Look through the data below for the line with "- Joint-angle commands, each" and the line with "Two frames from one camera, 5.3", then transcribe exactly from the first through the second, leaving out all pictures.

====== DATA SUPPLIED

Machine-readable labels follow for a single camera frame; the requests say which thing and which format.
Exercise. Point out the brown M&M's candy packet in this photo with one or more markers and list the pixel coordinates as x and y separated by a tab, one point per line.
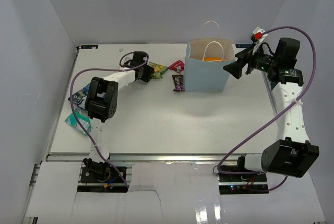
178	83

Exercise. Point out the black XDOF label plate left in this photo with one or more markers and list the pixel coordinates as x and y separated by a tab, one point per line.
89	47

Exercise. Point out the dark blue chips bag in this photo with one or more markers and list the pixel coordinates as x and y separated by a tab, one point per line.
79	97

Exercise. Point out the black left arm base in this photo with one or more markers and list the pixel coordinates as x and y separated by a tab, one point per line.
100	177

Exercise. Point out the black XDOF label plate right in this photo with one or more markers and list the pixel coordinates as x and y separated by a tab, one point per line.
242	46

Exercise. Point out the pink Himalaya candy packet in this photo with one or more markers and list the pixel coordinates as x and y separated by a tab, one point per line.
177	66

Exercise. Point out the yellow green candy bag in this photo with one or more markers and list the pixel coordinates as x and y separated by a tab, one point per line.
159	70

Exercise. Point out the orange Kettle chips bag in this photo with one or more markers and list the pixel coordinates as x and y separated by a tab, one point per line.
213	59

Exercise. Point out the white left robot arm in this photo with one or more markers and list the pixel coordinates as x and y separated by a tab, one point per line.
101	101

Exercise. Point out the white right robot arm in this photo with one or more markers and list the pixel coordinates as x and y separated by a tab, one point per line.
292	154

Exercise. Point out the black xdof label plate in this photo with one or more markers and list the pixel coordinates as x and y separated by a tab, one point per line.
89	47
242	46

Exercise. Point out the white cardboard front sheet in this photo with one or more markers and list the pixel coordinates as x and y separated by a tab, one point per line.
167	193

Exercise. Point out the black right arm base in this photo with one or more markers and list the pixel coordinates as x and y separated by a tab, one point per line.
241	184

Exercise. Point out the aluminium table edge rail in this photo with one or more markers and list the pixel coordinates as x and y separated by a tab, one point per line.
144	157

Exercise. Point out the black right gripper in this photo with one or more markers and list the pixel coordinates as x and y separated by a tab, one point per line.
235	68

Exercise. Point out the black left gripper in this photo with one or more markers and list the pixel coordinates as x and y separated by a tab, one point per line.
148	70

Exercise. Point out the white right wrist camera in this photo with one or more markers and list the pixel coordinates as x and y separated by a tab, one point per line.
258	37

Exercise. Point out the light blue paper bag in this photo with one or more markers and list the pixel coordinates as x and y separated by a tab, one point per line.
201	76

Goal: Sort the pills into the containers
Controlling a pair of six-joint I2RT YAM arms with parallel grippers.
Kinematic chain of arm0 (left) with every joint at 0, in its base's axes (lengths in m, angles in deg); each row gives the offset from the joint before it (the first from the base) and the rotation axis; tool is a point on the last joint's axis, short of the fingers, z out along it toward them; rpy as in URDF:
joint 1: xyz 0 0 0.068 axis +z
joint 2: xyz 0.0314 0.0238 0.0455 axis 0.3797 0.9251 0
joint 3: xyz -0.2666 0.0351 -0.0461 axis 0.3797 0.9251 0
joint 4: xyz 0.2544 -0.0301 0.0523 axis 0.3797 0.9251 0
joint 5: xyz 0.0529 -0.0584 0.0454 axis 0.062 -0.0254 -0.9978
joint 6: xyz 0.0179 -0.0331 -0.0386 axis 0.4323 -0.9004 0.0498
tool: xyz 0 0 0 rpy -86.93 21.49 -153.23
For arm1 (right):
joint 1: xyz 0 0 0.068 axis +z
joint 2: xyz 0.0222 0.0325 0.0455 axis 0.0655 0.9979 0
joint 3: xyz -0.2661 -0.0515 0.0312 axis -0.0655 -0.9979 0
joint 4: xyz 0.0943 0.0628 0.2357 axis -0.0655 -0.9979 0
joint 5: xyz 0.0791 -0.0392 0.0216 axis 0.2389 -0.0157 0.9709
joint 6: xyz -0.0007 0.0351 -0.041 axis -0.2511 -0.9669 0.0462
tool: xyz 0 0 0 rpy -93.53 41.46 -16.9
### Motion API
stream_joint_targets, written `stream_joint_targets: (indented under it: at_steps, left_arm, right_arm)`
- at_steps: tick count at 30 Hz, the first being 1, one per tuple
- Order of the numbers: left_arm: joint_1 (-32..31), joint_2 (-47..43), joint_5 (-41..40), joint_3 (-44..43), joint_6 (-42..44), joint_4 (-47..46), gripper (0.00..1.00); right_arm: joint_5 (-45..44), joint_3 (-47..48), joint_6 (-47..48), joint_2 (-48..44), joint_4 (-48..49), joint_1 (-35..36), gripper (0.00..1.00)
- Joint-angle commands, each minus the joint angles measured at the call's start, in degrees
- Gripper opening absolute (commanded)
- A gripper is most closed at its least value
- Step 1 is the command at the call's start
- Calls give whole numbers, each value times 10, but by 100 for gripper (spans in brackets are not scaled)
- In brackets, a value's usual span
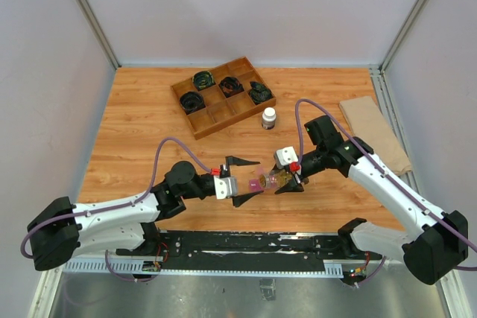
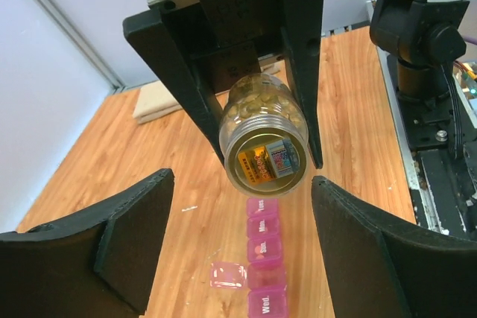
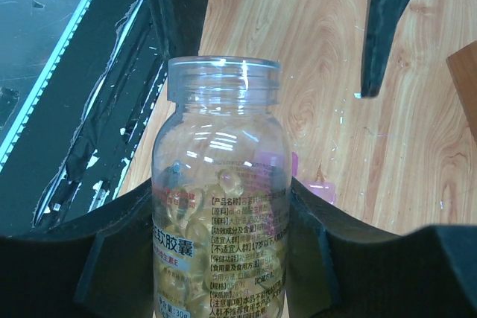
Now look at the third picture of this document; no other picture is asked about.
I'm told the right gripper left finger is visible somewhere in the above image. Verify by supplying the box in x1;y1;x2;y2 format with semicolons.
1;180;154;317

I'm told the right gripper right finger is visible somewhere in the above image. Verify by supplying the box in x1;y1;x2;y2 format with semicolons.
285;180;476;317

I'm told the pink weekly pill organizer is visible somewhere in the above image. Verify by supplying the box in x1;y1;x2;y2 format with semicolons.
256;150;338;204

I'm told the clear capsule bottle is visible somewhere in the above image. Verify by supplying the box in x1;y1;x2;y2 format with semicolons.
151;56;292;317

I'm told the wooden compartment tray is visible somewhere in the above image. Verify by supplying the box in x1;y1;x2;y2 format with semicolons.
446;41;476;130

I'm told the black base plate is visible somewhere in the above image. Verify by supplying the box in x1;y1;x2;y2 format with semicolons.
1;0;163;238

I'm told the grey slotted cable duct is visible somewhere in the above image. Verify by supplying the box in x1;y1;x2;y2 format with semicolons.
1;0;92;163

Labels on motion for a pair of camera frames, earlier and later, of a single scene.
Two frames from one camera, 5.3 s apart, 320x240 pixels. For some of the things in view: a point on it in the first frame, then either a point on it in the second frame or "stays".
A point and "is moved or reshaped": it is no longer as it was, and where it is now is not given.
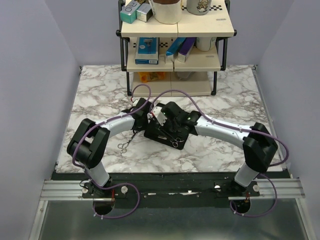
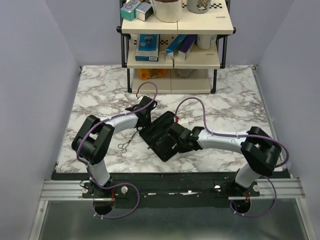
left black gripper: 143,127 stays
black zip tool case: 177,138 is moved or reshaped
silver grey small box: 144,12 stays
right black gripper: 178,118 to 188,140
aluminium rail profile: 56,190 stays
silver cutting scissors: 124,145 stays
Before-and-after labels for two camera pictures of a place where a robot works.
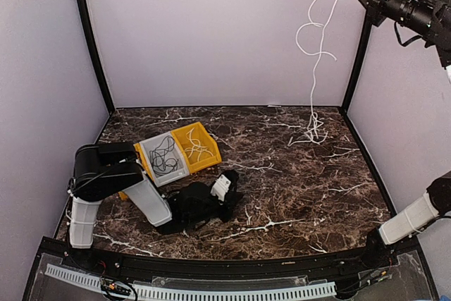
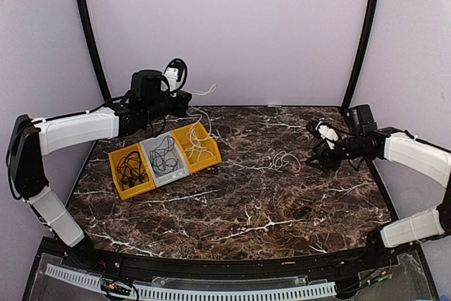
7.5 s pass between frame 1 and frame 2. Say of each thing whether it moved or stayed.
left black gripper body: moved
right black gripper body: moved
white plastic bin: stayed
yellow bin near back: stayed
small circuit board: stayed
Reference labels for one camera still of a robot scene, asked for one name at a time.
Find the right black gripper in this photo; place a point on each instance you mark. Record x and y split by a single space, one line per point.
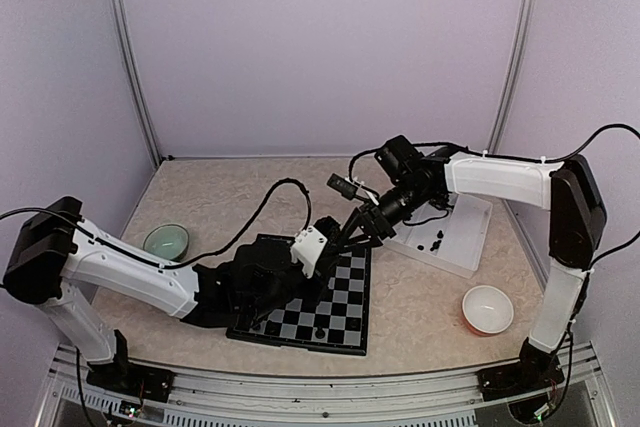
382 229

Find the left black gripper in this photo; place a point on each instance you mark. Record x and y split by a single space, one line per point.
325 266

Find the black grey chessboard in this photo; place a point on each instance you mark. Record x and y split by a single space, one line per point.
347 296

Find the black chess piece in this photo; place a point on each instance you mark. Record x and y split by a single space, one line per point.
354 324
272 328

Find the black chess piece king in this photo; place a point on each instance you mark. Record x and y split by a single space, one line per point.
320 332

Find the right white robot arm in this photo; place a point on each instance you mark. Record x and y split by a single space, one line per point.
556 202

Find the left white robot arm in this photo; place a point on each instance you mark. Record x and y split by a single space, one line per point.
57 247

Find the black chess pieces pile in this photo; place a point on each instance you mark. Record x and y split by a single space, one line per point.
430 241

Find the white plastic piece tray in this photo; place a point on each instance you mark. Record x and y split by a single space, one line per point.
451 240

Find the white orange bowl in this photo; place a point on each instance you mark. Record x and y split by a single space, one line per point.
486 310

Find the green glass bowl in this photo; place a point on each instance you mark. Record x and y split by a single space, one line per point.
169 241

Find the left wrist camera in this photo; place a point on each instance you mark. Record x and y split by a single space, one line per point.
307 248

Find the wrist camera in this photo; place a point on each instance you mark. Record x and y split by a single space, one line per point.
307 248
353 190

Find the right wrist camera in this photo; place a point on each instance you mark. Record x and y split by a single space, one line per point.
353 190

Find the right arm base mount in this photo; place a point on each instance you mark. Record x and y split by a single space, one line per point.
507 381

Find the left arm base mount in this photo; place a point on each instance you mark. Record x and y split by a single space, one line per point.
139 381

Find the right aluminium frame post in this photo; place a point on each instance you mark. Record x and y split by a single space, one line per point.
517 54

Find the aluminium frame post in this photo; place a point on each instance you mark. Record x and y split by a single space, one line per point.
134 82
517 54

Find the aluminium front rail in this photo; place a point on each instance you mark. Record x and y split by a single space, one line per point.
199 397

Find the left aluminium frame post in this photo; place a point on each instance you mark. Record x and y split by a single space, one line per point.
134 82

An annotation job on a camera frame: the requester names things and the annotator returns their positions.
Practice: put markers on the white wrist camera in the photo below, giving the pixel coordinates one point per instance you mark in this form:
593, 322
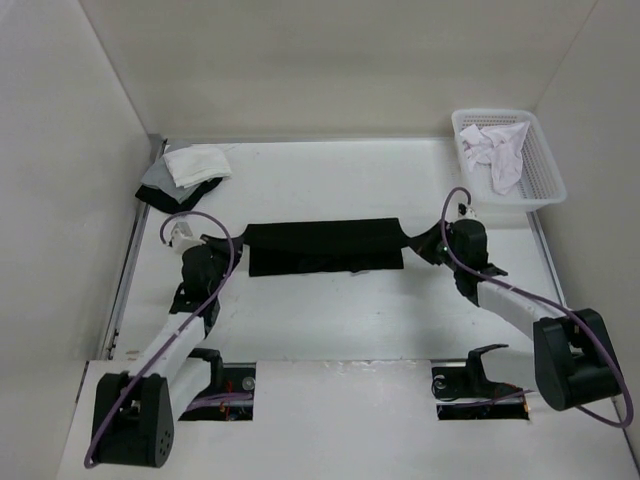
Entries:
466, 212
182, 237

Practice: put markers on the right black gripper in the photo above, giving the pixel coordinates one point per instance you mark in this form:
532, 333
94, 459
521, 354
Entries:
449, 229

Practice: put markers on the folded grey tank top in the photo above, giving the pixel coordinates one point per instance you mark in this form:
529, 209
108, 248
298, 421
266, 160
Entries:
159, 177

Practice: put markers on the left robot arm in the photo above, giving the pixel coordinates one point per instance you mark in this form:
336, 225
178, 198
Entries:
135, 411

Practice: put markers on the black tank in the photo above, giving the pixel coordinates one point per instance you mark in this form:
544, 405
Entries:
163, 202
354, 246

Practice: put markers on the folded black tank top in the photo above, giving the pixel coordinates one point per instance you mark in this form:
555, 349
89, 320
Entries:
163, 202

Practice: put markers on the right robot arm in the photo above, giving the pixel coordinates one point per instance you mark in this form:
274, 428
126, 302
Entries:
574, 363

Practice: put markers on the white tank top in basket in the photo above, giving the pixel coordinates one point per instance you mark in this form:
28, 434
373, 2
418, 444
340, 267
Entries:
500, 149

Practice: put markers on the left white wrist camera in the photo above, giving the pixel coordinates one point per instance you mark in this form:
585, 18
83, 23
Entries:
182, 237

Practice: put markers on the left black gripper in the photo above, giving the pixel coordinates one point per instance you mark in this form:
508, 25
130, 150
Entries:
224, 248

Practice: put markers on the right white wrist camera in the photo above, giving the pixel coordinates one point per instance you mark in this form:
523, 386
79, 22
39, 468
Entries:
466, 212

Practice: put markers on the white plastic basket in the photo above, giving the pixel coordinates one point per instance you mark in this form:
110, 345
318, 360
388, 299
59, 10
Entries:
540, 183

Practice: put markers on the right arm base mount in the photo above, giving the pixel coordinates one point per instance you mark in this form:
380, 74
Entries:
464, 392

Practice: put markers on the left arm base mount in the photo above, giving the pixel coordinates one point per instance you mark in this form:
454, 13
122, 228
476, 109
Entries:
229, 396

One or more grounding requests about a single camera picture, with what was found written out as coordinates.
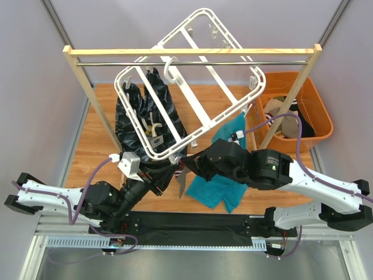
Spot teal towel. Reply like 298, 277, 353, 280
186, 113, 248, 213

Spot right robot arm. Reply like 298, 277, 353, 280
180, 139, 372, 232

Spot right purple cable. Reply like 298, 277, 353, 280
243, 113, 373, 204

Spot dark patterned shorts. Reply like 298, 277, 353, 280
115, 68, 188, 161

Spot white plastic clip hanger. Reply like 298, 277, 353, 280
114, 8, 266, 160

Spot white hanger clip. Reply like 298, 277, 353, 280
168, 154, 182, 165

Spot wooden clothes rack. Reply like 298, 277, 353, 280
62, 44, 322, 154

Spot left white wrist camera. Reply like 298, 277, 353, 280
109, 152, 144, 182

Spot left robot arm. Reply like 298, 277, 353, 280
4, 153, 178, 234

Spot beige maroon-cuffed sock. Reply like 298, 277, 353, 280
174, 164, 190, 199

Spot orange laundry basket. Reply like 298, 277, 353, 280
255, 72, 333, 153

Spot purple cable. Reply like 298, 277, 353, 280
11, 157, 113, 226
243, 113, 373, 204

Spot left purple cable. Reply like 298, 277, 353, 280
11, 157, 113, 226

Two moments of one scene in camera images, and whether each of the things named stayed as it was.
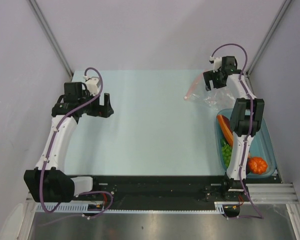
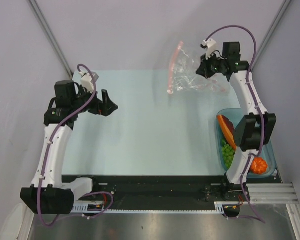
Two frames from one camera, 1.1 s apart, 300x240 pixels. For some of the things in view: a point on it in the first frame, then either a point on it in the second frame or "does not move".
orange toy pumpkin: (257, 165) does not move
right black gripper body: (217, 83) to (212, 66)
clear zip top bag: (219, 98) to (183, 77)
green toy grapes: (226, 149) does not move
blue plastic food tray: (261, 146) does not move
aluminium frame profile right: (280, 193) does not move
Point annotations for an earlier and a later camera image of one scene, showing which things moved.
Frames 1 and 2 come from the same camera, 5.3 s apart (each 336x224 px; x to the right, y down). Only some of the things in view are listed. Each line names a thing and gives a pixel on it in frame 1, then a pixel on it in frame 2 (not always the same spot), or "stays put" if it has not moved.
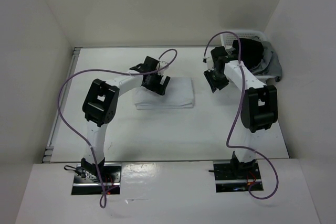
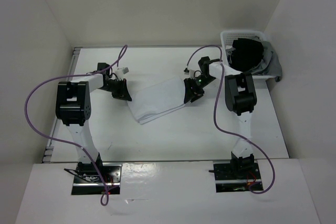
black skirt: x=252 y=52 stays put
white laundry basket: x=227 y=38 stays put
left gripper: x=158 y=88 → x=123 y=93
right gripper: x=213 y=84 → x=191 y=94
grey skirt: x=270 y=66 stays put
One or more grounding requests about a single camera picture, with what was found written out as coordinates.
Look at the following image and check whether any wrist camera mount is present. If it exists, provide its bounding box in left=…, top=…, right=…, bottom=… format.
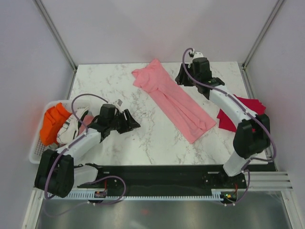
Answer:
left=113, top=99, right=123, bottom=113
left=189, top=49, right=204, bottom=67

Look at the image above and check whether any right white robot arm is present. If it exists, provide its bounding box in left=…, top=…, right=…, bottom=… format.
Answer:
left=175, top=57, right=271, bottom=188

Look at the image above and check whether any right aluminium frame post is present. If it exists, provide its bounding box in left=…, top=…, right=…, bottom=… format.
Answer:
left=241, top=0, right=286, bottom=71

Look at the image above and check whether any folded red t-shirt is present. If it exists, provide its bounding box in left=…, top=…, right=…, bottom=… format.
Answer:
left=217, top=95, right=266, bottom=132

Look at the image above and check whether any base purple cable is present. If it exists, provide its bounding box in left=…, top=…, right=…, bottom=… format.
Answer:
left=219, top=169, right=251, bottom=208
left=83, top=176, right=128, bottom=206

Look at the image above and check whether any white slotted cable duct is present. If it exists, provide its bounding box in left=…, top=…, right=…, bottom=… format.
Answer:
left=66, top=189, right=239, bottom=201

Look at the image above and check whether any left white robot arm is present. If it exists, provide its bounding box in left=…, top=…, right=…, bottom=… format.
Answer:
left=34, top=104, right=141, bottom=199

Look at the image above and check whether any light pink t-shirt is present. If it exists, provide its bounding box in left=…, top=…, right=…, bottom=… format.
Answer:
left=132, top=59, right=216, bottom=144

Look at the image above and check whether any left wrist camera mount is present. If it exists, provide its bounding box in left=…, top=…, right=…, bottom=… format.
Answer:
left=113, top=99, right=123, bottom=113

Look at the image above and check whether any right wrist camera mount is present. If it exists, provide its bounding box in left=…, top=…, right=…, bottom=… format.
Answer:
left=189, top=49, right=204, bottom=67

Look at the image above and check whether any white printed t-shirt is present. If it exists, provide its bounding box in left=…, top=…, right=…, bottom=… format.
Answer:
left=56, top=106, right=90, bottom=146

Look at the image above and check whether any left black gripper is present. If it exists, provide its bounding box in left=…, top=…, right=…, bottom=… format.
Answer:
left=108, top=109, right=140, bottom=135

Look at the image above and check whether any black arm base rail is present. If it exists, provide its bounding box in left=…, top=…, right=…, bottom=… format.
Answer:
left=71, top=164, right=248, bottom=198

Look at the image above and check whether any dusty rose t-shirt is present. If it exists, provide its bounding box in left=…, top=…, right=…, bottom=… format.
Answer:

============

## ANSWER TO THE PROBLEM
- Joint-angle commands, each minus the joint angles measured at the call's start, in degrees
- Gripper opening absolute (commanded)
- A gripper is most closed at its least value
- Step 1 is the command at the call's start
- Calls give whole numbers, each value times 10, but by 100 for gripper (spans in brackets are not scaled)
- In brackets, a value's usual span
Now look at the third picture of this document; no other picture is asked about.
I'm told the right gripper left finger is visible somewhere in the above image. Verify by supplying the box in x1;y1;x2;y2 format with semicolons.
1;180;154;317

I'm told the right gripper right finger is visible somewhere in the above image. Verify by supplying the box in x1;y1;x2;y2 format with semicolons.
285;180;476;317

I'm told the pink weekly pill organizer is visible somewhere in the above image. Verify by supplying the box in x1;y1;x2;y2 format with semicolons.
256;150;338;204

I'm told the clear capsule bottle is visible somewhere in the above image. Verify by supplying the box in x1;y1;x2;y2 format with semicolons.
151;56;292;317

I'm told the wooden compartment tray is visible somewhere in the above image. Verify by supplying the box in x1;y1;x2;y2 format with semicolons.
446;41;476;130

I'm told the black base plate is visible somewhere in the above image. Verify by supplying the box in x1;y1;x2;y2 format with semicolons.
1;0;163;238

I'm told the grey slotted cable duct is visible somewhere in the above image. Verify by supplying the box in x1;y1;x2;y2 format with semicolons.
1;0;92;163

Labels on motion for a pair of camera frames, earlier and later, of a single scene.
Two frames from one camera, 5.3 s apart, 320x240 pixels. For some of the things in view: a point on it in the first frame, then either a point on it in the second frame or "stays".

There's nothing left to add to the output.